Dans le livre "Une Histoire du Service Secret Britannique", Richard Deacon révèle que les activités de fonderie de la famille de Wendel ont indistinctement lieu en France et en Allemagne depuis l'annexion en 1870, par cette dernière, de l'Alsace et de la Lorraine. En 1914, les hauts-fourneaux et les usines d'armement de  Thionville et de Briey, qui appartiennent à François de Wendel, sont donc en territoire allemand.

François-de-Wendel

Un accord tacite prévoit qu'en cas de guerre entre la France et l'Allemagne, les troupes françaises n'approcheront jamais à moins de 22 kilomètres des usines...

Lors de la déclaration de guerre, l'état-major français respecte cet accord surprenant.
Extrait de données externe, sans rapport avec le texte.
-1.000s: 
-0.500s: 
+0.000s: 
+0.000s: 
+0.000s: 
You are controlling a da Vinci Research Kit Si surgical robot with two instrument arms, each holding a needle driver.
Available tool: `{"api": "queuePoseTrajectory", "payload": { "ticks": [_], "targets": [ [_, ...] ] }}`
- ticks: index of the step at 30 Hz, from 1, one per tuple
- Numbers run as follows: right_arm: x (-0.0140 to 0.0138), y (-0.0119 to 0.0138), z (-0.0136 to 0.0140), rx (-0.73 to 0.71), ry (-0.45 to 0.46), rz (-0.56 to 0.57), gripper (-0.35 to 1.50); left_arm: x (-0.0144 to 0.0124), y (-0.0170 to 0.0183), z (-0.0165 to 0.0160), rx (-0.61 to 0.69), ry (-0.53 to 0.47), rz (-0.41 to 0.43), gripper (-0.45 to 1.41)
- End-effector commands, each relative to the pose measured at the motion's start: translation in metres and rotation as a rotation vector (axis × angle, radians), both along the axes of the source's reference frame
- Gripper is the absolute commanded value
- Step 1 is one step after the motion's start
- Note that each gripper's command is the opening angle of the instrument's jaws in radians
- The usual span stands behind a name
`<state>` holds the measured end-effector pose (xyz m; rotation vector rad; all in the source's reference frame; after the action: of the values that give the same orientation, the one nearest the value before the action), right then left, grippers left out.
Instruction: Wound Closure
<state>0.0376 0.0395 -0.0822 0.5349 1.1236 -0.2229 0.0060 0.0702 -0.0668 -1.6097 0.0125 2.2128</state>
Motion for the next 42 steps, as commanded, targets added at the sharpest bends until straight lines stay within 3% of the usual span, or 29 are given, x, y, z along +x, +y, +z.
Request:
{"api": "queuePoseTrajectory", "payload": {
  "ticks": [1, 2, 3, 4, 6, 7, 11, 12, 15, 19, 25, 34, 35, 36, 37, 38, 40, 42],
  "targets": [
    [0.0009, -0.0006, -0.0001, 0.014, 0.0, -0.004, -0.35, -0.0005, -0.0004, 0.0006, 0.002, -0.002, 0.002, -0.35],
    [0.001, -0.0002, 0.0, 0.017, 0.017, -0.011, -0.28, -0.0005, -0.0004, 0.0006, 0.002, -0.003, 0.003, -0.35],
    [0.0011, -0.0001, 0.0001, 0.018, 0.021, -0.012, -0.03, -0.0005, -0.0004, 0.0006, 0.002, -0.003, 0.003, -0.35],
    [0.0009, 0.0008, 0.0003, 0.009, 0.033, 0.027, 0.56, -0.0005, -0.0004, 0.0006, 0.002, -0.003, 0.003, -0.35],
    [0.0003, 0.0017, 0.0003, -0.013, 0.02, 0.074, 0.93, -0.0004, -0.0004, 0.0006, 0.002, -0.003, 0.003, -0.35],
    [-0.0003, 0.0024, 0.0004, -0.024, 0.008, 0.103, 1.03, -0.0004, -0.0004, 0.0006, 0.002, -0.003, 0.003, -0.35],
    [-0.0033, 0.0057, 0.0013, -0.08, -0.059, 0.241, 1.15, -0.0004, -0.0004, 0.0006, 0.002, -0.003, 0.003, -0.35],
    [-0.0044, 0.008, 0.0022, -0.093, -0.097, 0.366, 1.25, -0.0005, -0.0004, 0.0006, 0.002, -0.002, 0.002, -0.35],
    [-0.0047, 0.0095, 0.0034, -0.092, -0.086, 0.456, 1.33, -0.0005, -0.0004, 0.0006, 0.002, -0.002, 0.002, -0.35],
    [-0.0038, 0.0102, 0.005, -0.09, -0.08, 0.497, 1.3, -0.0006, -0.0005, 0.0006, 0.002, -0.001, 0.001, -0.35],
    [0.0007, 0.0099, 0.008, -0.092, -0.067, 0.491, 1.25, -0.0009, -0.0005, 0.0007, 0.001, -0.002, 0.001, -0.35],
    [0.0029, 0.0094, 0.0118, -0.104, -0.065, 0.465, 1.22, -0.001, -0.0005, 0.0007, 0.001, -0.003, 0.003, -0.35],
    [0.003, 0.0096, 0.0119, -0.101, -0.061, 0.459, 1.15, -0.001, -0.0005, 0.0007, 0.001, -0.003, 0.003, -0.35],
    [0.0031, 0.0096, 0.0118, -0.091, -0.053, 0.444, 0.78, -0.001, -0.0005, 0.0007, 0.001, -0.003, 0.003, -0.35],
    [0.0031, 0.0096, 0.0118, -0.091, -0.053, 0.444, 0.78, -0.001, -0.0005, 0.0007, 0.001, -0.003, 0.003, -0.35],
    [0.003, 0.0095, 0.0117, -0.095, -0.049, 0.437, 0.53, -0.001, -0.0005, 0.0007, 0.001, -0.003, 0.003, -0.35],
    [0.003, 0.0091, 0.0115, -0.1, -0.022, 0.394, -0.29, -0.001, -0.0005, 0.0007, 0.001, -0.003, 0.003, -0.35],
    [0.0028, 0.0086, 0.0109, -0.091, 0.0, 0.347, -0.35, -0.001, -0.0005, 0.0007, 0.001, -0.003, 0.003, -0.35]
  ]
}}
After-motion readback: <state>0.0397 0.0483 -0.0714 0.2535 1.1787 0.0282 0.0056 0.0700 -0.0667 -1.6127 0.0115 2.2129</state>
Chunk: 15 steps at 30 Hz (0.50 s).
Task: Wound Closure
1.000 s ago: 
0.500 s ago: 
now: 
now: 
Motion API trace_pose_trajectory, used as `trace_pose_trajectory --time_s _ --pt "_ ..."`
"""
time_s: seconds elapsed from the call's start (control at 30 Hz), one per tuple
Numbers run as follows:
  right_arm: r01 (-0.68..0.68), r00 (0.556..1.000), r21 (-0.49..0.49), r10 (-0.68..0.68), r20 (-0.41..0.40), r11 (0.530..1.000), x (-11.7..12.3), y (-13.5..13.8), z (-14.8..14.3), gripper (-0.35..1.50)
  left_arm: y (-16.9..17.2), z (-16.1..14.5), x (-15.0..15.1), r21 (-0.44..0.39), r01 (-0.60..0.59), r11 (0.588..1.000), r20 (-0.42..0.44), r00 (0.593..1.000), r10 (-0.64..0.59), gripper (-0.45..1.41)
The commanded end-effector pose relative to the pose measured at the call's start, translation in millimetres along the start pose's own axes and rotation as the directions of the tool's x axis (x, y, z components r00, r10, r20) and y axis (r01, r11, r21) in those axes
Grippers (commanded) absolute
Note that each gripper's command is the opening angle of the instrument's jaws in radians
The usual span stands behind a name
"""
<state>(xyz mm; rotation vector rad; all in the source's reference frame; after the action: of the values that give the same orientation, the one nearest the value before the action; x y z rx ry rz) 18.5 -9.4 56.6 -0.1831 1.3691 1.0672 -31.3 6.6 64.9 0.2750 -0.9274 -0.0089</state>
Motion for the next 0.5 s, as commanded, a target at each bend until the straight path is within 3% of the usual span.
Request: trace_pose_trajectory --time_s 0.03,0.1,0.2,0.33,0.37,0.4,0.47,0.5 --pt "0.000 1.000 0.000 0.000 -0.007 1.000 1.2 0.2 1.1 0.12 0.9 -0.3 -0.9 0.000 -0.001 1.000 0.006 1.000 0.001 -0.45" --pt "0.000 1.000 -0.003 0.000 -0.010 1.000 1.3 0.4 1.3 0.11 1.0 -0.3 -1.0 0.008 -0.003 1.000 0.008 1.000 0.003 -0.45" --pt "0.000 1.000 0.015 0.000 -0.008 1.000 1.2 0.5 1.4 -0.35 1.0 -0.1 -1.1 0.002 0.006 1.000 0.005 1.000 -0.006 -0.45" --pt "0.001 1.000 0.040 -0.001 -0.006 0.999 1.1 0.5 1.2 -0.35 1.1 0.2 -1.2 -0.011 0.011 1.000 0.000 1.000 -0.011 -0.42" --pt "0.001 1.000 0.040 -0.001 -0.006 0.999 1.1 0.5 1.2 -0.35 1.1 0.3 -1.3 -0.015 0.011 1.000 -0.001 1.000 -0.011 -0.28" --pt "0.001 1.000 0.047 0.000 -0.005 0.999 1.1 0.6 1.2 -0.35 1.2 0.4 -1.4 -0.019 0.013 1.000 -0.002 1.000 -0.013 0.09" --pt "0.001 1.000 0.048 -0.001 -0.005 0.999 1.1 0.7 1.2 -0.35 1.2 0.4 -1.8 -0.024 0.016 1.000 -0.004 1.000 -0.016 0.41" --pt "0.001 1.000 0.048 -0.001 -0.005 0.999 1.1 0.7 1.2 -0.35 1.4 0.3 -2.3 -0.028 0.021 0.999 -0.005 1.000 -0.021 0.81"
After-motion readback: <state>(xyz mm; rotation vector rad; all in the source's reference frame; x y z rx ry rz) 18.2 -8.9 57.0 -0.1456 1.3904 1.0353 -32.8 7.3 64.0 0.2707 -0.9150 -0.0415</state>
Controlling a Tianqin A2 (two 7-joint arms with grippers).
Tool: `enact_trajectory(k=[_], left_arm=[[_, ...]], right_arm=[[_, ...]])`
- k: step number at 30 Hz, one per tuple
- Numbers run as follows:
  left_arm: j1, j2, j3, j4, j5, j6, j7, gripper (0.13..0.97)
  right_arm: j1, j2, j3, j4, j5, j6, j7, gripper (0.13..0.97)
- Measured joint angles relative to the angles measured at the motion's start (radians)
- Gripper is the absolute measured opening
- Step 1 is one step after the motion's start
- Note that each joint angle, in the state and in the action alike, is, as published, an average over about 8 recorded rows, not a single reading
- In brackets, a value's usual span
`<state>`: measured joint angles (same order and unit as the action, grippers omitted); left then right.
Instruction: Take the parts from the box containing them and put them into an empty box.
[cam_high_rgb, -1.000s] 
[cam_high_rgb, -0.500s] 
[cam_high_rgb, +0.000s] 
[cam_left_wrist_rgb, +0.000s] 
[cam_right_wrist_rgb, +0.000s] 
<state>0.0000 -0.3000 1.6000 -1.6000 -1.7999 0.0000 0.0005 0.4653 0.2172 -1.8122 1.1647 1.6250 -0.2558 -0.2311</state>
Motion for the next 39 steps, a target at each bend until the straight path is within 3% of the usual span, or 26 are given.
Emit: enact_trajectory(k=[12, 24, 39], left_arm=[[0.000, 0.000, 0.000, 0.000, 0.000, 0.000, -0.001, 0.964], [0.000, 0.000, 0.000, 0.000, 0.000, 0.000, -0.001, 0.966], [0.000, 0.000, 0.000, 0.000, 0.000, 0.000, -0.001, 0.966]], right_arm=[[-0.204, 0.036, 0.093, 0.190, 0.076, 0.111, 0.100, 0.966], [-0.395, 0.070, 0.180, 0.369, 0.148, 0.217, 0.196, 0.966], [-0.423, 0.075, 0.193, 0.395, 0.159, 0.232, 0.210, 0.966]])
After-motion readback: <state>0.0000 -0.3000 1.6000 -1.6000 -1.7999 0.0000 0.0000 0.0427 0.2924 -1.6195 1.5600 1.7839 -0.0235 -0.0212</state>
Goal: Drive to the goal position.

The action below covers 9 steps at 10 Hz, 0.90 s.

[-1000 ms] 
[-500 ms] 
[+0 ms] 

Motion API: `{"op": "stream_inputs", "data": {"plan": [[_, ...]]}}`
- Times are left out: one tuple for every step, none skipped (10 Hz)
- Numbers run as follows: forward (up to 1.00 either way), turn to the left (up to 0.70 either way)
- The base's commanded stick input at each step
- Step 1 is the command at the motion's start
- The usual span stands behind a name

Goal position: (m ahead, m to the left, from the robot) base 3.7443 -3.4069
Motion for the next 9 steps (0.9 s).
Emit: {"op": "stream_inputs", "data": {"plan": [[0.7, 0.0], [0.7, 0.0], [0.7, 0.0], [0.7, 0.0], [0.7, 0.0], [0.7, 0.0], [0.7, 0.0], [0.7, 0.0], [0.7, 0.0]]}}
Le journal Neuste Nachrichten affirme alors que si l'armée française l'avait foulé aux pieds dés le 1er jour, la guerre se serait terminée par une victoire de la France en 6 mois.

Plusieurs millions de morts auraient ainsi été évités mais les hauts-fourneaux et les fabriques d'armes de la famille de Wendel sont intouchables pour plusieurs raisons... 

Charles de Wendel est député du Reichstag et dirige en Allemagne la société Les Petits-Fils de François de Wendel...

En France, son cousin François est sénateur de Meurthe-et-Moselle et co-dirige, avec la famille Schneider, la société Wendel et Compagnie.

Ailleurs, la société anglaise Vickers achète à la société allemande Krupp les brevets des obus à longue portée que tirent ses canons "Grosse Bertha". Leur accord commercial prévoit que Vickers payera un shilling et 3 pences pour chaque obus (à 3000 marks pièce) que les 10 canons géants tireront. Quatre ans durant, Vickers va ainsi payer pour chaque projectile que les "Grosse Bertha" envoyent sur les troupes françaises, belges et... britanniques.